§ **What you should do**: Retype the whole listing verbatim and keep the pictures out of it.

§ **Information provided**:
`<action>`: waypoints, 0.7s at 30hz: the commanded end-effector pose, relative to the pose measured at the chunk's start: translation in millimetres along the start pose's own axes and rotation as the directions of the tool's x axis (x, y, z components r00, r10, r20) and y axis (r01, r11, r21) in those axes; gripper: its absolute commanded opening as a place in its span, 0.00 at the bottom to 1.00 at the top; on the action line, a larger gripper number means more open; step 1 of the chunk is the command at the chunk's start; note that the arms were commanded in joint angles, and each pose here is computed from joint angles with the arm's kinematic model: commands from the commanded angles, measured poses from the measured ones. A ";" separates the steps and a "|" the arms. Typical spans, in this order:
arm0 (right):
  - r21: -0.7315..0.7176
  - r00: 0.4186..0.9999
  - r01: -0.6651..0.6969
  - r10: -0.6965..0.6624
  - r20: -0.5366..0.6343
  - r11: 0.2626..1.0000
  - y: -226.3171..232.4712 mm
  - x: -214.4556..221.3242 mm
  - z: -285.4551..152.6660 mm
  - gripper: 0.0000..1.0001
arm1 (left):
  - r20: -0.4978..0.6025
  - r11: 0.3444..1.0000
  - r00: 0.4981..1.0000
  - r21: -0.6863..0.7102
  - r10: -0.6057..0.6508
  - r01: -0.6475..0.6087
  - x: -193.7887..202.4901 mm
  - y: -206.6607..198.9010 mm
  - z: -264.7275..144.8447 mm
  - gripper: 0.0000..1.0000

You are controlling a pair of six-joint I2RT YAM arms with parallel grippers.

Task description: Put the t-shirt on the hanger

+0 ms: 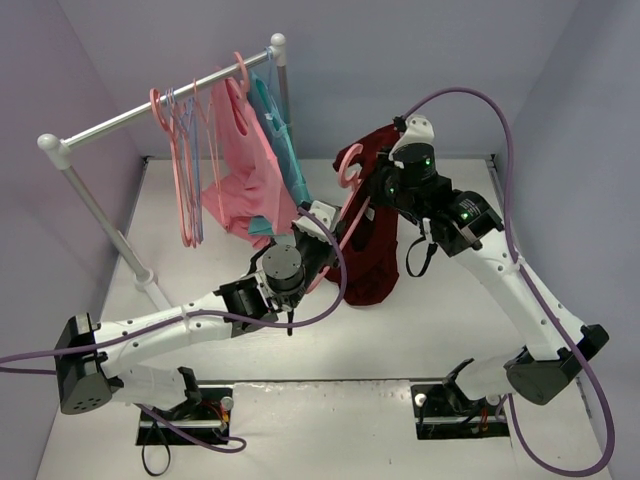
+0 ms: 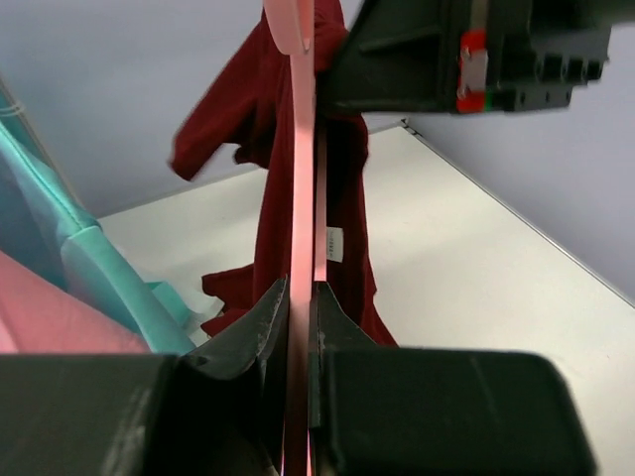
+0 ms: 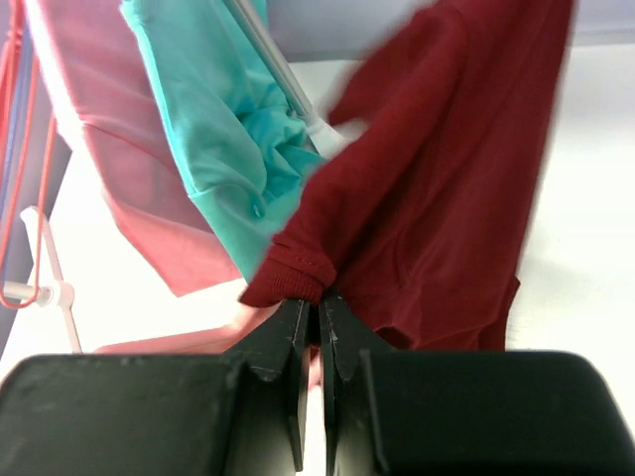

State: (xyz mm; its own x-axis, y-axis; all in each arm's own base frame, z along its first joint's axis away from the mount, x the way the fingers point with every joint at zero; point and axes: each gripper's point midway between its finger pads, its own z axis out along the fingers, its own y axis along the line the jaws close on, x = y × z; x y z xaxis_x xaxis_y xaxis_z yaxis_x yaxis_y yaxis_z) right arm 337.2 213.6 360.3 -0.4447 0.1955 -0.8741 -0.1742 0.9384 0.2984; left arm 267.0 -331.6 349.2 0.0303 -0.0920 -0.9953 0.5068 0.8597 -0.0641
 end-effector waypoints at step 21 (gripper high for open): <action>-0.340 0.981 0.149 -0.094 0.171 0.928 67.4 -60.9 -45.4 0.06 | 0.220 0.959 0.965 0.272 -0.145 0.082 -71.3 18.6 -27.9 0.00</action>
State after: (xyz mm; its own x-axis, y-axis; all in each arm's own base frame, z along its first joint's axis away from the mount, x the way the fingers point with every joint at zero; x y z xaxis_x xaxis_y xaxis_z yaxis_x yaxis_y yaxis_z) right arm 324.3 238.1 412.0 -0.3620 0.1237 -0.9239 -0.4045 0.8721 0.2753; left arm 264.5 -302.3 356.9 0.0679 -0.1415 -0.9876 0.6467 0.7601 -0.0644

§ **Task result**:
`<action>`: waypoints, 0.7s at 30hz: the commanded end-effector pose, relative to the pose measured at the chunk's start: translation in millimetres along the start pose's own axes and rotation as the directions of the tool's x axis (x, y, z components r00, r10, r20) and y axis (r01, r11, r21) in those axes; gripper: its absolute commanded opening as a place in its span, 0.00 at the bottom to 1.00 at the top; on the action line, a larger gripper number means more open; step 1 of the chunk is the command at the chunk's start; note that the arms were commanded in joint angles, and each pose here is computed from joint angles with the arm's kinematic model: commands from the commanded angles, measured poses from the measured ones. A ";" separates the steps and a "|" the arms. Typical spans, in this order:
arm0 (right):
  - r21: -0.7315..0.7176
  - r00: 0.4186..0.9999
  - r01: -0.6651..0.6969
  - r10: -0.6965..0.6624
  - r20: -0.5366..0.6343
  - r11: 0.2626..1.0000
  - y: -226.3171..232.4712 mm
  - x: -214.4556..221.3242 mm
  - z: -285.4551..152.6660 mm
  - gripper: 0.0000..1.0001
arm1 (left):
  - r20: -0.4978..0.6025
  - r11: 0.3444..1.0000
  - r00: 0.4981..1.0000
  - r21: -0.6863..0.7102
  - r10: -0.6057..0.6508
  - r01: -0.6475..0.6087
  - x: -193.7887..202.4901 mm
  - y: -206.6607..198.9010 mm
  - z: -264.7275..144.8447 mm
  - gripper: 0.0000..1.0000

You are controlling a pair of six-joint I2RT YAM arms with parallel grippers.

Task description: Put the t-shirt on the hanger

+0 ms: 
+0 ms: 
+0 ms: 

State: (xyz mm; its own x-axis, y-axis; all in each arm's own base frame, z along its first joint's axis away from the mount, x the way the fingers point with every joint at zero; point and axes: each gripper's point midway between its finger pads, its own z axis out along the fingers, its own y axis along the line the jaws close on, x = y × z; x y z xaxis_x xaxis_y xaxis_z yaxis_x yaxis_y yaxis_z) right arm 337.2 213.6 360.3 -0.4447 0.1955 -0.8741 -0.1742 0.9384 0.2984; left arm 267.0 -331.6 349.2 0.0303 -0.0920 -0.9953 0.5068 0.8597 -0.0641
 end-effector waypoints at step 21 (gripper high for open): <action>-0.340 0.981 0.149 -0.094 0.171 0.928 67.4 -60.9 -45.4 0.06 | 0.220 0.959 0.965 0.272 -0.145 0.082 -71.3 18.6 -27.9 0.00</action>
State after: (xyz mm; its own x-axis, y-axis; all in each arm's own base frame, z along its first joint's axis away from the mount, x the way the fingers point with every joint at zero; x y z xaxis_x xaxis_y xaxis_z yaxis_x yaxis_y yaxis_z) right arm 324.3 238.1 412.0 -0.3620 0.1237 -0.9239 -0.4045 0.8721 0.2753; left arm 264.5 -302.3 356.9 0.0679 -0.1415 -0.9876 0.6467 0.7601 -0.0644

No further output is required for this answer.